Source records:
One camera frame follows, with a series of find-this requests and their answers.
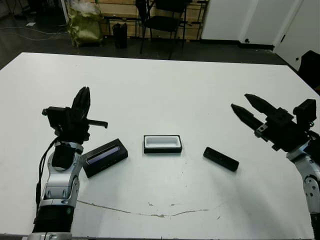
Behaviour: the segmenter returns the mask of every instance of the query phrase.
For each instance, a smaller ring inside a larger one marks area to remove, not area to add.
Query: black cable
[[[49,145],[49,147],[46,149],[46,151],[44,152],[40,163],[39,163],[39,179],[38,182],[36,184],[36,188],[35,188],[35,203],[36,203],[36,212],[38,212],[38,208],[39,208],[39,204],[40,204],[40,200],[41,200],[41,179],[42,179],[42,175],[44,173],[44,167],[45,167],[45,162],[46,162],[46,157],[47,154],[49,152],[49,150],[54,146],[54,144],[58,141],[59,137],[57,136]]]

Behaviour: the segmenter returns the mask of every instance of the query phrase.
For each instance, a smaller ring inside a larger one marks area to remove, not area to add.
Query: black box
[[[143,152],[145,154],[181,153],[182,143],[179,135],[145,135]]]
[[[117,138],[83,156],[83,169],[88,178],[128,157],[128,151]]]

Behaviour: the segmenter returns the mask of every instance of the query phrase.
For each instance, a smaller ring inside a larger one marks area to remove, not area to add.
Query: black chair
[[[169,16],[153,16],[150,17],[150,10],[155,4],[155,7],[159,10],[172,12],[172,17]],[[180,26],[181,17],[184,13],[184,23],[183,23],[183,39],[182,48],[185,42],[185,31],[186,31],[186,15],[187,15],[187,4],[185,0],[154,0],[151,5],[149,0],[136,0],[135,5],[138,8],[139,16],[142,23],[142,43],[140,48],[140,54],[145,41],[146,29],[150,29],[150,38],[152,39],[152,29],[165,31],[170,33],[170,39],[172,38],[172,33],[174,32],[174,38],[172,42],[172,47],[169,55],[169,60],[171,58],[172,52],[174,50],[175,41],[177,37],[177,32]],[[175,13],[179,14],[178,18],[174,18]]]
[[[320,54],[308,51],[301,57],[301,65],[298,75],[310,87],[315,89],[320,86]]]

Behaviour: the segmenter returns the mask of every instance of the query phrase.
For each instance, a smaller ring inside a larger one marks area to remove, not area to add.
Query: trash can
[[[126,48],[128,25],[126,23],[122,25],[117,23],[116,25],[113,25],[112,31],[115,47],[118,49]]]

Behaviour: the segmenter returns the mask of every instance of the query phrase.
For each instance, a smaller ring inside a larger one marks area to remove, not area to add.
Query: dark floor
[[[56,33],[57,31],[63,33],[66,31],[63,26],[61,27],[61,25],[65,24],[63,16],[58,18],[15,19],[9,15],[0,19],[0,33],[14,33],[32,39],[47,39],[53,36],[21,28],[1,29],[25,27],[28,22],[33,21],[36,22],[36,25],[28,28],[49,33]],[[67,33],[55,35],[49,40],[38,41],[11,34],[0,34],[0,69],[21,52],[167,60],[170,51],[169,43],[167,40],[146,40],[143,53],[140,54],[141,39],[137,38],[128,38],[128,47],[125,49],[115,48],[114,39],[110,37],[104,39],[102,47],[82,46],[77,48],[72,46]],[[239,48],[236,45],[201,44],[199,42],[185,42],[183,49],[181,48],[181,42],[178,42],[175,45],[171,59],[286,65],[280,57],[270,50]]]

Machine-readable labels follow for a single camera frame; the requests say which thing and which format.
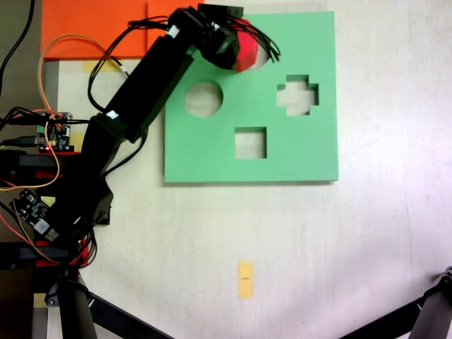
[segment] square hole
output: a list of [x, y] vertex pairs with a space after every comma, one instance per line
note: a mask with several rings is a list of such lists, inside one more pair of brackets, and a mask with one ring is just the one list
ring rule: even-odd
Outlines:
[[267, 128], [237, 127], [235, 129], [236, 159], [267, 158]]

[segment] orange wire
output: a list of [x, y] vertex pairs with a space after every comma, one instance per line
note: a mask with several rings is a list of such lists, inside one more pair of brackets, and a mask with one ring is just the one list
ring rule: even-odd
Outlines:
[[47, 122], [47, 123], [45, 124], [45, 132], [44, 132], [44, 135], [45, 135], [45, 141], [46, 141], [47, 145], [49, 146], [49, 149], [50, 149], [50, 151], [52, 152], [52, 155], [53, 155], [54, 158], [55, 158], [55, 162], [56, 162], [56, 175], [55, 175], [55, 178], [53, 178], [50, 182], [47, 182], [46, 184], [43, 184], [43, 185], [34, 185], [34, 186], [14, 186], [14, 187], [11, 187], [11, 188], [9, 188], [9, 189], [0, 189], [0, 191], [2, 191], [2, 192], [8, 192], [8, 191], [12, 191], [12, 190], [14, 190], [14, 189], [38, 189], [38, 188], [40, 188], [40, 187], [46, 187], [46, 186], [49, 186], [50, 184], [53, 184], [53, 183], [58, 179], [58, 177], [59, 177], [59, 171], [60, 171], [60, 166], [59, 166], [59, 161], [58, 161], [57, 155], [55, 154], [54, 149], [53, 149], [53, 147], [50, 145], [50, 142], [49, 142], [49, 136], [47, 135], [47, 128], [48, 128], [48, 127], [49, 127], [49, 122]]
[[59, 37], [54, 38], [51, 42], [49, 42], [47, 44], [47, 46], [42, 50], [42, 53], [41, 53], [41, 56], [40, 56], [40, 61], [39, 61], [39, 64], [37, 65], [37, 84], [38, 84], [38, 87], [40, 89], [42, 102], [44, 103], [45, 108], [47, 108], [49, 111], [51, 111], [50, 104], [49, 104], [49, 101], [47, 100], [47, 97], [46, 97], [45, 92], [44, 92], [44, 86], [42, 84], [43, 83], [43, 81], [42, 81], [42, 72], [43, 72], [43, 66], [44, 66], [44, 58], [45, 58], [45, 54], [49, 51], [50, 47], [52, 47], [53, 44], [55, 44], [56, 42], [58, 42], [60, 40], [65, 40], [65, 39], [82, 39], [82, 40], [86, 40], [86, 41], [94, 43], [103, 52], [106, 51], [105, 47], [99, 41], [97, 41], [93, 37], [89, 37], [89, 36], [83, 35], [83, 34], [65, 34], [65, 35], [61, 35]]
[[22, 234], [20, 234], [19, 232], [17, 232], [15, 229], [12, 228], [12, 226], [10, 224], [7, 223], [7, 221], [5, 220], [5, 218], [3, 218], [3, 216], [0, 214], [0, 219], [1, 221], [3, 221], [3, 224], [5, 224], [5, 226], [7, 226], [7, 228], [10, 229], [10, 231], [12, 231], [13, 233], [15, 233], [18, 237], [20, 237], [24, 242], [26, 242], [27, 244], [29, 244], [31, 246], [31, 243], [22, 236]]

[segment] black circuit board
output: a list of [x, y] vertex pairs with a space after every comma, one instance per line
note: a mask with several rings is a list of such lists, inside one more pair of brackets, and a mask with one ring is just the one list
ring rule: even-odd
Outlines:
[[27, 189], [20, 193], [20, 199], [16, 199], [16, 208], [19, 216], [33, 227], [41, 219], [45, 218], [49, 210], [49, 206], [46, 203], [43, 203], [36, 194]]
[[[62, 113], [67, 119], [72, 117], [70, 113]], [[50, 153], [50, 149], [46, 147], [45, 144], [45, 127], [38, 126], [37, 132], [42, 137], [44, 141], [42, 144], [38, 145], [38, 149], [41, 153]], [[74, 147], [71, 146], [71, 126], [65, 125], [63, 122], [60, 125], [60, 128], [54, 124], [50, 124], [47, 127], [47, 136], [49, 137], [49, 143], [51, 147], [53, 147], [55, 152], [73, 152]]]

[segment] red object
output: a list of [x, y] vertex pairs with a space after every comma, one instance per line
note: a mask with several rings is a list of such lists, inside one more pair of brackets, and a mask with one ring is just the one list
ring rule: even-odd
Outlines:
[[[87, 240], [86, 239], [82, 239], [81, 242], [81, 246], [85, 246]], [[51, 246], [52, 243], [48, 242], [47, 240], [38, 240], [35, 243], [37, 248], [40, 247], [47, 247], [47, 246]], [[86, 264], [86, 259], [88, 257], [88, 246], [82, 251], [81, 255], [79, 256], [79, 264], [83, 265]], [[36, 260], [36, 267], [50, 267], [50, 266], [58, 266], [57, 263], [52, 263], [51, 261], [45, 260], [45, 259], [40, 259], [40, 260]]]
[[258, 43], [246, 32], [238, 32], [237, 37], [239, 39], [240, 51], [237, 56], [234, 71], [242, 72], [256, 63]]

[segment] yellow sticky note
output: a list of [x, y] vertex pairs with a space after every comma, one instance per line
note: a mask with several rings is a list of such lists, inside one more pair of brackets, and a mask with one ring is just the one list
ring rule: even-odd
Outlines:
[[75, 148], [76, 152], [82, 151], [84, 138], [85, 132], [71, 132], [71, 146]]
[[33, 308], [35, 309], [46, 309], [47, 304], [45, 303], [45, 293], [35, 293], [33, 295]]
[[[83, 60], [82, 61], [82, 69], [84, 73], [91, 73], [94, 66], [97, 65], [99, 60]], [[104, 66], [100, 69], [100, 72], [122, 72], [122, 70], [119, 68], [118, 64], [116, 62], [113, 62], [112, 60], [108, 59]]]
[[52, 205], [55, 203], [55, 200], [56, 199], [54, 196], [42, 196], [41, 197], [41, 201], [49, 207], [52, 207]]
[[239, 299], [250, 298], [253, 295], [253, 263], [239, 261], [237, 276]]

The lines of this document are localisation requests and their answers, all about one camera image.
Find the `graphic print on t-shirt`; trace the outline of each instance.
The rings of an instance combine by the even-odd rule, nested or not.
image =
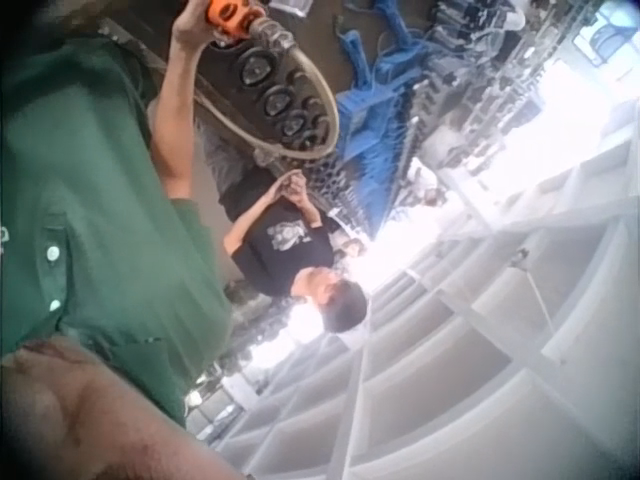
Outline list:
[[[274,250],[284,252],[299,243],[310,242],[311,237],[302,220],[281,222],[267,229]]]

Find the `green shirt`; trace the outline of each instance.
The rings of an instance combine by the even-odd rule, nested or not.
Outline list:
[[[195,205],[153,168],[149,85],[106,38],[4,68],[1,345],[72,336],[183,423],[230,309]]]

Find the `orange tool handle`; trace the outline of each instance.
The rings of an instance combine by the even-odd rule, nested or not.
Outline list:
[[[260,17],[264,9],[249,0],[210,0],[207,19],[233,38],[249,38],[249,26]]]

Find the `shelving unit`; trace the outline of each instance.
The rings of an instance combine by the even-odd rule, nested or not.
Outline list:
[[[628,131],[512,196],[496,231],[468,231],[464,211],[450,212],[438,241],[374,294],[364,346],[323,337],[297,354],[222,455],[258,480],[636,471],[638,140]]]

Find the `hand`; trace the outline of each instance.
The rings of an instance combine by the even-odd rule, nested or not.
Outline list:
[[[172,41],[190,52],[201,52],[215,39],[215,27],[207,20],[209,0],[187,0],[187,6],[173,22]]]
[[[278,200],[278,198],[280,198],[281,195],[284,194],[284,187],[287,186],[287,182],[289,182],[294,176],[297,175],[302,175],[302,172],[300,170],[291,170],[285,173],[283,176],[273,182],[273,185],[271,185],[269,190],[267,190],[262,198],[270,204],[275,202],[276,200]]]
[[[283,191],[287,200],[298,207],[308,205],[311,201],[307,194],[307,179],[298,171],[291,176],[288,188]]]

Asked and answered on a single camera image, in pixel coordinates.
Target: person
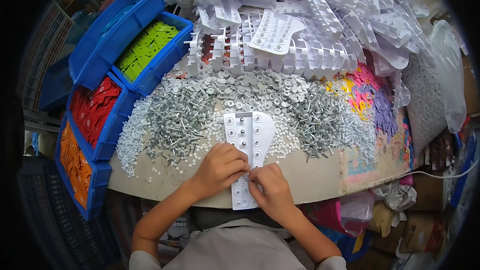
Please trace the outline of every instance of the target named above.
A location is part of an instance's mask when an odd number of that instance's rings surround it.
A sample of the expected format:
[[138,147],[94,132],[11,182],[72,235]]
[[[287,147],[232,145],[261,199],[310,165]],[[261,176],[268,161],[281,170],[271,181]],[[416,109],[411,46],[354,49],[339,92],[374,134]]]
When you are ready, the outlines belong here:
[[[276,163],[250,170],[245,153],[229,143],[218,143],[191,178],[140,219],[133,232],[130,270],[160,269],[158,240],[174,221],[195,202],[227,189],[246,173],[249,173],[250,194],[259,207],[295,237],[317,270],[346,269],[339,248],[295,206],[289,184]],[[280,236],[278,228],[243,218],[194,231],[186,247],[164,269],[300,270],[305,267]]]

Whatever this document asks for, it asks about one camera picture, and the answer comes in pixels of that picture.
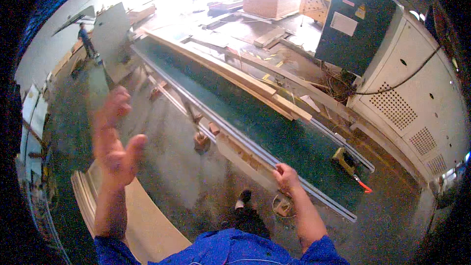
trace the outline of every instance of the factory floor
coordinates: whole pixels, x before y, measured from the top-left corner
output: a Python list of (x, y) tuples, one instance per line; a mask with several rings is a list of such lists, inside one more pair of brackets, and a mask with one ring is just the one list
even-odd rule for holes
[[(248, 188), (272, 239), (299, 257), (294, 220), (273, 213), (275, 195), (232, 165), (215, 145), (198, 155), (193, 150), (195, 129), (190, 120), (164, 96), (151, 102), (148, 95), (153, 86), (143, 74), (136, 69), (120, 82), (130, 91), (133, 111), (118, 128), (124, 144), (135, 134), (148, 135), (137, 177), (164, 215), (194, 241), (199, 233), (227, 225), (236, 198)], [(95, 253), (74, 201), (70, 176), (74, 170), (85, 171), (93, 160), (91, 112), (114, 86), (103, 67), (88, 63), (74, 78), (58, 78), (56, 99), (50, 105), (51, 118), (45, 130), (52, 137), (57, 182), (57, 204), (51, 214), (73, 263), (93, 260)], [(356, 207), (356, 223), (317, 206), (339, 254), (351, 264), (405, 263), (418, 247), (432, 213), (432, 193), (409, 184), (398, 168), (387, 165), (381, 157), (385, 156), (368, 158), (376, 167), (370, 181), (373, 192)]]

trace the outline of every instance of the perforated vent
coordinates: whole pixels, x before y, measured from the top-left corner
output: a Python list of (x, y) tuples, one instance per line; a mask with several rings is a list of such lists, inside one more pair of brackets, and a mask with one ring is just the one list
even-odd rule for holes
[(412, 136), (409, 141), (414, 145), (415, 149), (421, 156), (425, 155), (437, 146), (435, 139), (433, 139), (433, 136), (430, 134), (427, 127), (422, 128), (422, 130)]
[(442, 174), (443, 171), (446, 170), (446, 164), (445, 160), (443, 159), (443, 156), (436, 156), (434, 159), (427, 163), (427, 167), (429, 167), (433, 176)]
[[(389, 88), (389, 84), (385, 82), (381, 85), (379, 91)], [(370, 102), (385, 114), (401, 131), (417, 118), (417, 114), (414, 110), (394, 89), (373, 95)]]

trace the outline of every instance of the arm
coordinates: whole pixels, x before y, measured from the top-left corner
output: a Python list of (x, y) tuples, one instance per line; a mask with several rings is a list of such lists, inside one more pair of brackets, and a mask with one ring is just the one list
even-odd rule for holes
[(97, 112), (93, 151), (102, 171), (102, 186), (97, 199), (95, 235), (124, 238), (127, 225), (124, 187), (131, 183), (137, 172), (137, 162), (142, 155), (145, 135), (133, 137), (126, 149), (115, 129), (119, 117), (130, 110), (130, 95), (122, 86), (111, 91), (105, 105)]
[(277, 164), (276, 167), (277, 170), (273, 170), (273, 174), (281, 191), (291, 194), (294, 201), (298, 238), (305, 253), (313, 242), (327, 234), (326, 226), (302, 188), (296, 171), (286, 164)]

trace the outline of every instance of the hand
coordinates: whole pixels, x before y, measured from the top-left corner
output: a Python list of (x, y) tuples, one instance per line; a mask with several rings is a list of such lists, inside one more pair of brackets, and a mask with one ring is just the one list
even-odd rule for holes
[(273, 170), (273, 175), (283, 193), (290, 193), (293, 188), (301, 187), (296, 170), (284, 163), (275, 166), (276, 170)]
[(95, 116), (93, 151), (102, 168), (102, 184), (109, 190), (120, 190), (131, 183), (147, 142), (145, 135), (136, 135), (125, 149), (119, 140), (116, 122), (131, 111), (130, 98), (126, 88), (118, 86)]

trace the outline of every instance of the metal rail
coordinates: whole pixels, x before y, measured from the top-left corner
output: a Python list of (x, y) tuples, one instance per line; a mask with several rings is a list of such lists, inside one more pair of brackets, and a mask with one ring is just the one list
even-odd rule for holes
[[(275, 169), (275, 164), (281, 163), (277, 158), (273, 155), (268, 153), (264, 150), (260, 145), (253, 142), (251, 139), (246, 137), (243, 133), (239, 130), (235, 129), (231, 124), (229, 124), (226, 120), (222, 119), (221, 116), (216, 114), (212, 109), (208, 108), (205, 104), (199, 101), (196, 97), (194, 97), (189, 91), (183, 88), (178, 82), (176, 82), (171, 76), (169, 76), (165, 71), (160, 69), (154, 62), (152, 62), (145, 53), (141, 52), (135, 45), (131, 45), (131, 49), (149, 66), (151, 67), (157, 74), (159, 74), (168, 84), (170, 84), (176, 92), (185, 100), (191, 102), (197, 109), (199, 109), (207, 118), (214, 121), (219, 127), (224, 129), (228, 134), (232, 137), (237, 139), (240, 143), (242, 143), (245, 147), (249, 150), (253, 151), (257, 156), (259, 156), (262, 160), (267, 162), (271, 167)], [(299, 177), (301, 181), (301, 185), (303, 188), (308, 192), (308, 194), (315, 197), (317, 200), (321, 201), (321, 203), (325, 204), (326, 206), (330, 207), (340, 215), (344, 216), (346, 219), (352, 222), (356, 222), (356, 215), (350, 212), (348, 209), (328, 197), (326, 194), (321, 192), (319, 189), (311, 185), (302, 177)]]

• [PROBLEM TO SOLVE]: Please report every line of the records above that contains the word "orange".

• [REPLY TO THE EXERCISE]:
[segment] orange wire
Find the `orange tool handle`; trace the outline of each instance.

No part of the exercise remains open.